From Pine View Farm

Fantasy Dome 0

The Current Federal Administrator clearly does not see himself as a liar who makes up wars and destroys the fabric of the Constitution of the United States of America.

But, then, the White House has admitted that it makes up its own “reality.”

When I was much younger, I used to make up my own reality also.

But I knew it was made up and it usually wore off in four to six hours.

Not four to six years.

Which leads me to another musing: the phenomenally stupid idea of a politician’s (or anyone else) “looking to his or her ‘legacy.'”

What more does that mean than that someone is doing something because of how it looks, not because it is the right thing to do”?

We already have a perfectly good word for persons who do things because of how those things look, rather than because they are the right things to do:

“Hypocrites.”

A “legacy” (or, more properly, since no Last Will and Testament is involved, a reputation) grows from all the things someone has done, not some last, desperate, “Casey at the Bat” effort to salvage an already failed reputation.

Mr.
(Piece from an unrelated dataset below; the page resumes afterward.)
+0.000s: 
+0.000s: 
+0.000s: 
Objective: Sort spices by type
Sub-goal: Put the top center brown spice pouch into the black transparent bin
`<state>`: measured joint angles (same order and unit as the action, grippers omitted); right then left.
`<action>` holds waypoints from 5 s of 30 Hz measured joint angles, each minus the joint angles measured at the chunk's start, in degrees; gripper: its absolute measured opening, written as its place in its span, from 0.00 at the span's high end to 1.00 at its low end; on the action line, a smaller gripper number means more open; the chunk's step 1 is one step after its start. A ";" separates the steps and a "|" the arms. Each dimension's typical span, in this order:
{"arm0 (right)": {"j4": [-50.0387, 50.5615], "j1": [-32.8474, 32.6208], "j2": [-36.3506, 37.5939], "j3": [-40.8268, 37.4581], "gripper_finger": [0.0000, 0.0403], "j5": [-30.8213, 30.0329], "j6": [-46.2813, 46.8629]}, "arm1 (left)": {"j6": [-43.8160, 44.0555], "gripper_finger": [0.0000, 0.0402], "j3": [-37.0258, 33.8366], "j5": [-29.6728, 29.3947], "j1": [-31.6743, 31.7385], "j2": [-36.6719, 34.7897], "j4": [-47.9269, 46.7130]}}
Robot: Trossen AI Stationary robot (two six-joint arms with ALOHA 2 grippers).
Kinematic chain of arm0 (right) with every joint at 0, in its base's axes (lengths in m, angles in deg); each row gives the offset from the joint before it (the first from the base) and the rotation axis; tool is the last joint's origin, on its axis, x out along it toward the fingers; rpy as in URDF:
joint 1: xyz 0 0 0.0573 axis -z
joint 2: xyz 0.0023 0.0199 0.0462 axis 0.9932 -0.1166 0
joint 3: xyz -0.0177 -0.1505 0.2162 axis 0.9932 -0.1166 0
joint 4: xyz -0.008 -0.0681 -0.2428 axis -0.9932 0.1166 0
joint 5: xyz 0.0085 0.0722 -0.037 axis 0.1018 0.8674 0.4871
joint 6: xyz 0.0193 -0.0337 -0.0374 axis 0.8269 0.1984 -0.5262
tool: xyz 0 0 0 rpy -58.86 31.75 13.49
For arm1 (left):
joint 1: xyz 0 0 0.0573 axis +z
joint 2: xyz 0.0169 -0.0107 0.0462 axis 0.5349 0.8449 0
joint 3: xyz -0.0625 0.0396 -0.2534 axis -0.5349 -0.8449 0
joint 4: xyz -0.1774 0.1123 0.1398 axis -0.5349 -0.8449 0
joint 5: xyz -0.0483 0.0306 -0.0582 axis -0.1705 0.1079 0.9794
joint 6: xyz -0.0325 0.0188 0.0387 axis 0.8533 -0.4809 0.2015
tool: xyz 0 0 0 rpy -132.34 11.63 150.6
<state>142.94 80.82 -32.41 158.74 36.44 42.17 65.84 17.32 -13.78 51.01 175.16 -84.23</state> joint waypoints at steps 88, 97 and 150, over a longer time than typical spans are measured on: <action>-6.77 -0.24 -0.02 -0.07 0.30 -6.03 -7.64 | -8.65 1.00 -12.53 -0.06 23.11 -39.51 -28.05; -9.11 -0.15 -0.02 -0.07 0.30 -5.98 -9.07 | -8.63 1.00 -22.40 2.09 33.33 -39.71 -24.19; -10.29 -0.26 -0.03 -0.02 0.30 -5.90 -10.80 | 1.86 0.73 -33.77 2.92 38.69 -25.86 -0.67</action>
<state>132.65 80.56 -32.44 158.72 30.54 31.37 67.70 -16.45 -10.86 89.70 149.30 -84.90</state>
Bush can look to his legacy all he wants.

But all of us are forced to look at his legacy: failed wars, wasted lives, failing economy (oh, yeah, Raymond Krauss says “Buy gold”), lies, deceipt, and (there’s that word again) hypocrisy.
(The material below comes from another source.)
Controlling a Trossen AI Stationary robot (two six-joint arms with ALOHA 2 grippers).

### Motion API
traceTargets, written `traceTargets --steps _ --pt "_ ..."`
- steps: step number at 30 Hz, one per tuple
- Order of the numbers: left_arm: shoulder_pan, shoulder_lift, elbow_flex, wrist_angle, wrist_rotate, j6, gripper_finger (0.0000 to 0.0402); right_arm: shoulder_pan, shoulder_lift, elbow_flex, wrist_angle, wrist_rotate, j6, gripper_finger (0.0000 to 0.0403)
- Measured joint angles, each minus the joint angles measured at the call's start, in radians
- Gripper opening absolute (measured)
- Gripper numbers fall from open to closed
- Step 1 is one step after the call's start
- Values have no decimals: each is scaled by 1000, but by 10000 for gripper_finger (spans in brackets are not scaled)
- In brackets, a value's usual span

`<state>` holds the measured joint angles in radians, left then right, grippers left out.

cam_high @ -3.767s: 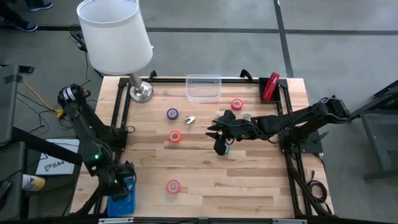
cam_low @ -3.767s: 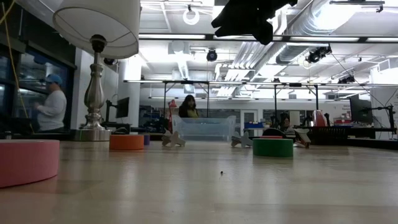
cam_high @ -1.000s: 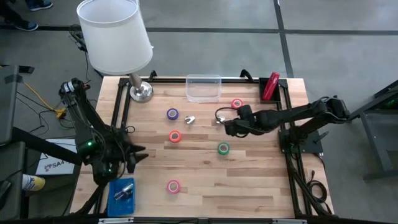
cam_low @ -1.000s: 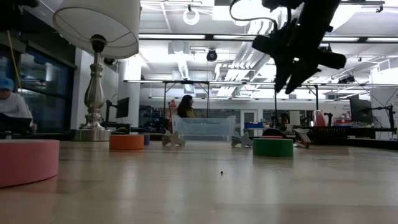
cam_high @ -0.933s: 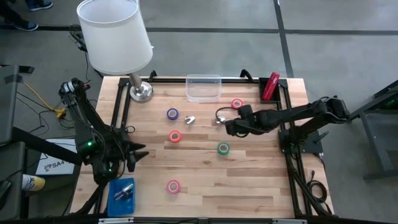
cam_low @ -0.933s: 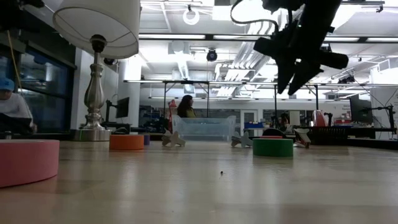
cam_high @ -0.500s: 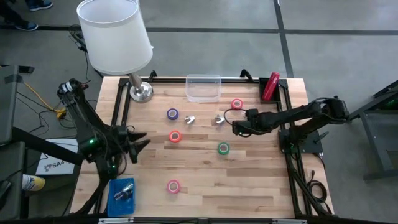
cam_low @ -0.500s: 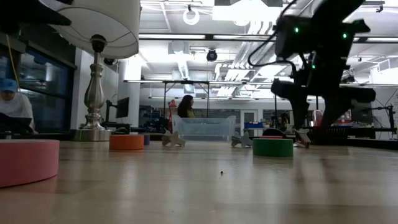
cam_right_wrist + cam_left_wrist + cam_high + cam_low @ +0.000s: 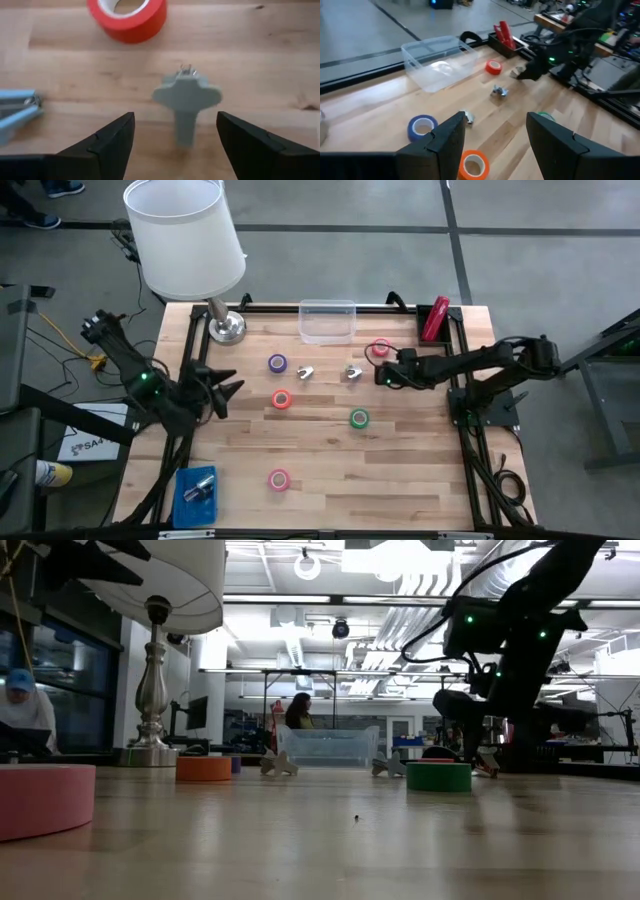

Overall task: Pick and place Stapler, Stapler remover, tape
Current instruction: Put the gray staple remover into the blue bin

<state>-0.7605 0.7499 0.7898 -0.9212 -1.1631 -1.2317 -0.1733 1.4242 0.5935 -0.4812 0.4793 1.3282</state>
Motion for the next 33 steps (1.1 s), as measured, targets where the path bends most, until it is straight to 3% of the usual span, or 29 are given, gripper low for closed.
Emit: traceTargets --steps 6,11,21,31,33 --pt "57 -65 0 156 89 254 206 -48 0 -2 8 8 -24 252" --pt "96 -75 0 219 133 353 206 -69 15 -2 27 -41 -81 218" --pt "141 -74 0 223 175 369 206 -69 57 -2 39 -48 -80 150" --pt "139 -74 0 223 187 371 206 -69 56 -2 42 -65 -107 38" --pt "139 -74 0 223 187 371 206 -69 56 -2 45 -68 -122 36"
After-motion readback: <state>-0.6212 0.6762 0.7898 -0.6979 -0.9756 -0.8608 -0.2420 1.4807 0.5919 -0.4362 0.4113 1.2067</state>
And no amount of last-inning grandstanding can overcome the score of the first eight innings. All the pitchers pitches–sales pitches, that is–have been used up.

Sorry, in this game, Mighty Bushie has already struck out.

Anyhoo, back to the Fantasy Dome:

Dan Froomkin:

“I can predict that the historians will say that George W. Bush recognized the threats of the 21st century, clearly defined them, and had great faith in the capacity of liberty to transform hopelessness to hope, and laid the foundation for peace by making some awfully difficult decisions,” Bush told Yonit Levi of Israel’s Channel 2 News. Bush held several interviews with Middle Eastern journalists last week in anticipation of his trip to the region, which starts tomorrow.

“When he needed to be tough, he acted strong, and when he needed to have vision he understood the power of freedom to be transformative,” Bush said of himself to Nahum Barnea and Shimon Shiffer of the Israeli newspaper Yediot Ahronot.

As for the people of the Middle East, Bush told Hisham Bourar of al-Hurra Television: “I would hope that they would say President Bush respects my religion and has great love for the human — human being, and believes in human dignity.”

The Bush record, the president told Nadia Bilbassy-Charters of al-Arabiya Television, is one of liberation — “liberation, by the way, not only from dictatorship, but from disease around the world, like HIV/AIDS or malaria.”

On a personal basis, Bush told Bilbassy-Charters that he hopes that people would know “that he hurts when he sees poverty and hopelessness” and “that he’s a realistic guy.”

Bush’s self-image contrasts sharply with his image among his fellow Americans. More than 60 percent of Americans disapprove of the job is doing, and a CNN poll in November found that 58 percent of Americans rated Bush either a poor president, a very poor president, or the worst president ever.

Bush’s view of himself is particularly delusional as he heads to a region that remains traumatized, angry and distrustful on account of Bush’s disastrous war in Iraq, his antagonism of Iran and his perceived crusade against Islam.